Staffer 1: Urgh. This is revolting. [Puts chip down.]
Staffer 2: It tastes like airplane salad dressing.
Staffer 1: That's very specific. What does airplane salad dressing taste like? [Picks up chip and deposits it very carefully in the nearest trash can.]
Staffer 2: Like the side of a chair.
Staffer 1: How do you know what the side of a chair tastes like?
Staffer 2: I'm an artist.

Staffer 1 later clarified his feelings: I thought the Beer 'n Brats chips tasted like something that had died and begun fermenting under the sink.

Staffer 3: I had to take a picture of the ingredients. There is actual beer in there. They explain what beer is. I guess that's good?

Staffer 4: What's the point of beer and brats? Does it mean you don't need beer and brats and chips? You can just have the chip?

Staffer 5: It's a way for children to try beer!
Staffer 6: I never thought of it that way.

Garden Tomato & Asiago

Staffer 7: The kettle chip definitely makes it better. [When the bag was mostly depleted, she dug in for the crumbs and enjoyed them quite a bit.]

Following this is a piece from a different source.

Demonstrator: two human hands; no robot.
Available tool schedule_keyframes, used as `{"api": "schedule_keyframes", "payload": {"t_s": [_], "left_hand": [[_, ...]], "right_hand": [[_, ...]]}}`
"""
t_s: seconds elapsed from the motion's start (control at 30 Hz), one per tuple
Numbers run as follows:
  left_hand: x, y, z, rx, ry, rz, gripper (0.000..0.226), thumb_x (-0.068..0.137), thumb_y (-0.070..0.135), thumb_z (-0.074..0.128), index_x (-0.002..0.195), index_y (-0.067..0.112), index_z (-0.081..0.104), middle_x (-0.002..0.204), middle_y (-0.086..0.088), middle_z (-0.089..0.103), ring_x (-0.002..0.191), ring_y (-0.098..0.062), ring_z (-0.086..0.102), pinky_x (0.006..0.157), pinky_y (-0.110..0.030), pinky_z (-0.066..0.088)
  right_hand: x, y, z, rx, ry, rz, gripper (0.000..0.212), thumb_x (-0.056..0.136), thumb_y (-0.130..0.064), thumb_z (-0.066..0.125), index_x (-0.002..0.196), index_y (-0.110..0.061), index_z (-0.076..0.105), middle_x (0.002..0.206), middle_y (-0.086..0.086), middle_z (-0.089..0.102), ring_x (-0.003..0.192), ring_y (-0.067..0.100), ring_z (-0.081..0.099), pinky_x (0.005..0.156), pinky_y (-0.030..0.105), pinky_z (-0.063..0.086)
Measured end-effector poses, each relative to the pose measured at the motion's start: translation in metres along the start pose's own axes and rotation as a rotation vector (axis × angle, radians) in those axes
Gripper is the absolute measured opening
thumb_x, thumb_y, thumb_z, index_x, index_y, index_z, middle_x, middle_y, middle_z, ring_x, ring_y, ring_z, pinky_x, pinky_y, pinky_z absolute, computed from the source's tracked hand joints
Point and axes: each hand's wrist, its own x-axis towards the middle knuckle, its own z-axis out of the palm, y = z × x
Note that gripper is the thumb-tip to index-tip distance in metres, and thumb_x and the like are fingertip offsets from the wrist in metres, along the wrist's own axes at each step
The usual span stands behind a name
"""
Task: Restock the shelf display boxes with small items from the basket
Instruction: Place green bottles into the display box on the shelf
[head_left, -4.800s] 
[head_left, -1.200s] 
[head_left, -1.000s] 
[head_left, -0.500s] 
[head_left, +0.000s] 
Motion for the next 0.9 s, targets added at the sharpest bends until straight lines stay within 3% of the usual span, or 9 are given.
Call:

Staffer 9 walks by, looks at chips, walks away. [He later reported that he summoned the courage to try them and that Southwestern Queso was his favorite.]

Southwestern Queso

Staffer 6: This tastes kinda weird.

Staffer 4: This tastes like a regular ranch chip.

Staffer 3: There's another brand—maybe Ruffles?—that has a queso flavor that's so much better. This one is kind of ¯¯\_(ツ)_/¯.  [Note: He didn't actually say "shrug emoji." He made a physical gesture that looked a lot like the shrug emoji.]